# R15-500: 0x114a Discussion / Issues



## Earl Bonovich (Nov 15, 2005)

National Release: 08/22/2007
Model: R15
Manufacturer: 500 - 0x114a

Release Notes: Here

*PLEASE DONT POST... DIDN'T GET IT, or GOT IT tracking posts in this thread, they are subject to deletion*

*National Release:*
Staggered release, initial roll out August 22, 2007.

*The more detail the better* Simply put... the more detail you can provide the better the feedback.

*Last national releases*

Version 0x113e (07/18/2007): *Discussion Thread*


----------



## HoTat2 (Nov 16, 2005)

Earl Bonovich said:


> National Release: 08/22/2007
> Model: R15
> Manufacturer: 500 - 0x114e
> 
> ...


Unless I'm missing something major here, there is no evidence of a "white GUI" anywhere that I can see. It is the same dark blue and black one it has always been. Though I do love the ability to now have the option to go directly to the Channel grid guide without have to navigate through the filter first.

Overall though, at first impressions the unit is faster and the most stable I have ever seen to date. But it is stiill early I realize.

HoTat2


----------



## Earl Bonovich (Nov 15, 2005)

My apologize... I criss crossed versions.

0x114a is what is rolling out now... it does *NOT* have the White GUI
0x114e is the current CE version, which does.


----------



## SDizzle (Jan 1, 2007)

Earl Bonovich said:


> My apologize... I criss crossed versions.
> 
> 0x114a is what is rolling out now... it does *NOT* have the White GUI
> 0x114e is the current CE version, which does.


Since I am still in the same boat of not being able to force a software CE with my 
R15s, when might we see 0x114e go national? I do currently have 0x114a.


----------



## chg_dvr (Aug 23, 2007)

hello, my first post here. Because i was impressed by the new software update and a good customer support story.

It updated this day and i noticed that the list which has 30% disk space left, and a lot of movies stored on it, appeared much faster than before. The search function is way faster than before (maybe because of the update or receiver reset, more on that later) and its more stable. The last time, its really prone to freezing itself (already 3 times it happened to me in 3 weeks). Let's see the better prioritizer if its really better.

Now why did i reset the receiver? Because my international channels (ch 2000-2183) disappeared, i do what i did to unfreeze the unit before based on what i read here (i think), no dice. Called directv support and they let me do an auto detect on the receiver and im back watching those programs, he was a helpful guy.

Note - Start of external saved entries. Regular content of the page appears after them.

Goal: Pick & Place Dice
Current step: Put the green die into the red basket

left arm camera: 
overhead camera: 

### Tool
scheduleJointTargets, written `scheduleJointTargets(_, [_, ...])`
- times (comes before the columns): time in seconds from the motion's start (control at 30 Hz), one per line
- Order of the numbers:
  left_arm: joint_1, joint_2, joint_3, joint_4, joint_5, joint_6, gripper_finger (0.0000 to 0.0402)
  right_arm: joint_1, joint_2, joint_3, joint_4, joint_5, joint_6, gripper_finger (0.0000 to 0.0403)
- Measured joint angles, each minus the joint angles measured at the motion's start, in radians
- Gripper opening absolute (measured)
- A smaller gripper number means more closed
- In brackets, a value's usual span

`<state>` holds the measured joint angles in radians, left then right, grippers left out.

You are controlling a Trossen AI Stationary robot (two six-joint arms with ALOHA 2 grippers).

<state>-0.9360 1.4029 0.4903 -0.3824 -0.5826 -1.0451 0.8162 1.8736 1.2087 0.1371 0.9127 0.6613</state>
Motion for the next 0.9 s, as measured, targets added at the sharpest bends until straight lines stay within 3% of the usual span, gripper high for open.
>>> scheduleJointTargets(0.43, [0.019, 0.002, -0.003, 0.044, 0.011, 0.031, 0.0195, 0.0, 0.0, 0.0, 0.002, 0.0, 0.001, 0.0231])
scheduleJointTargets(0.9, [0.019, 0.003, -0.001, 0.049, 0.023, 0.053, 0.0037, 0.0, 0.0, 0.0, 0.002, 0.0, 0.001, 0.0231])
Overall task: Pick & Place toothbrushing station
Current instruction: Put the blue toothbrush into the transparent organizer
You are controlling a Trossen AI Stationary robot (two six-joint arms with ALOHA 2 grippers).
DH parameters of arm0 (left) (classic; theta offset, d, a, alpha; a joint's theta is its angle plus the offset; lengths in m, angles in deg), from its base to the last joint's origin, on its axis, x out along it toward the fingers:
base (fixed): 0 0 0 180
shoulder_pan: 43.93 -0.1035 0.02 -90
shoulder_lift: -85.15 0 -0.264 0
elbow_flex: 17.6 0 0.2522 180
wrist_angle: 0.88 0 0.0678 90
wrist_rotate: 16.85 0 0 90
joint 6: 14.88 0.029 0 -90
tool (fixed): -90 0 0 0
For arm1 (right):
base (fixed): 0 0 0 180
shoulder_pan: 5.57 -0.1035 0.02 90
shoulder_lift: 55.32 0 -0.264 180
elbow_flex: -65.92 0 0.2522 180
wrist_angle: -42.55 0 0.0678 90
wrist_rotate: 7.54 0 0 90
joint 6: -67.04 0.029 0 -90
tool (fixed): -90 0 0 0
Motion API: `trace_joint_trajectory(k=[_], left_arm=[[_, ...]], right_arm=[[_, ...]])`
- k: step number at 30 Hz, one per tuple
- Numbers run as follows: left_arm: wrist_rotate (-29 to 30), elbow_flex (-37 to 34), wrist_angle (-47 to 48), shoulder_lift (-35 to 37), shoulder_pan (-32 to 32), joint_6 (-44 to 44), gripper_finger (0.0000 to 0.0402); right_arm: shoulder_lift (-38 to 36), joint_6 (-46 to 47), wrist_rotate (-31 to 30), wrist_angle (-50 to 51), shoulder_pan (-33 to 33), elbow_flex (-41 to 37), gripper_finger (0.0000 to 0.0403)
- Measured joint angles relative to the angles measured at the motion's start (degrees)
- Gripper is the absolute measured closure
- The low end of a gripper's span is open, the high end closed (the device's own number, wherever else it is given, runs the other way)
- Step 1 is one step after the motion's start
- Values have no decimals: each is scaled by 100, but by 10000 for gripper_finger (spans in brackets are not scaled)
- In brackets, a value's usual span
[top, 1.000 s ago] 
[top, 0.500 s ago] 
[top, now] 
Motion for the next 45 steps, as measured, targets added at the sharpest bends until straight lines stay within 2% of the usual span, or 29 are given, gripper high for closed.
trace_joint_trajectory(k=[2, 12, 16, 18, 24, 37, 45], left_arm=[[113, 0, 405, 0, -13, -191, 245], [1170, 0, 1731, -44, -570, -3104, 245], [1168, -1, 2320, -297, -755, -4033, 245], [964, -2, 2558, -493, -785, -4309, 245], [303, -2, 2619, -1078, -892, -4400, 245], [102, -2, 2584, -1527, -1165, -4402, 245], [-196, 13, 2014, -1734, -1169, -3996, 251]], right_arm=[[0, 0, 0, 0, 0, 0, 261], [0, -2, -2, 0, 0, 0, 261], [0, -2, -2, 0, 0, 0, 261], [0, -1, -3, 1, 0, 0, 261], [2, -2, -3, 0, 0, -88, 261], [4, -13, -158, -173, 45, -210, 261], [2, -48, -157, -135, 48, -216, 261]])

Now since im the type of person that likes to mess with stuff. I might get those CE software releases (which finally i got to see after weeks of lurking.) when it comes out.


----------



## Earl Bonovich (Nov 15, 2005)

SDizzle said:


> Since I am still in the same boat of not being able to force a software CE with my
> R15s, when might we see 0x114e go national? I do currently have 0x114a.


No idea on when 114e will go.


----------



## Upstream (Jul 4, 2006)

Why do they always have to launch these releases so they get to the East coast at the start of football season and start of the new primetime season? 

Or can they at least send a notice telling me the day it will download to my machine, so I don't have to check everyday to ensure my To Do list isn't wiped out?


----------



## Earl Bonovich (Nov 15, 2005)

Upstream said:


> Why do they always have to launch these releases so they get to the East coast at the start of football season and start of the new primetime season?
> 
> Or can they at least send a notice telling me the day it will download to my machine, so I don't have to check everyday to ensure my To Do list isn't wiped out?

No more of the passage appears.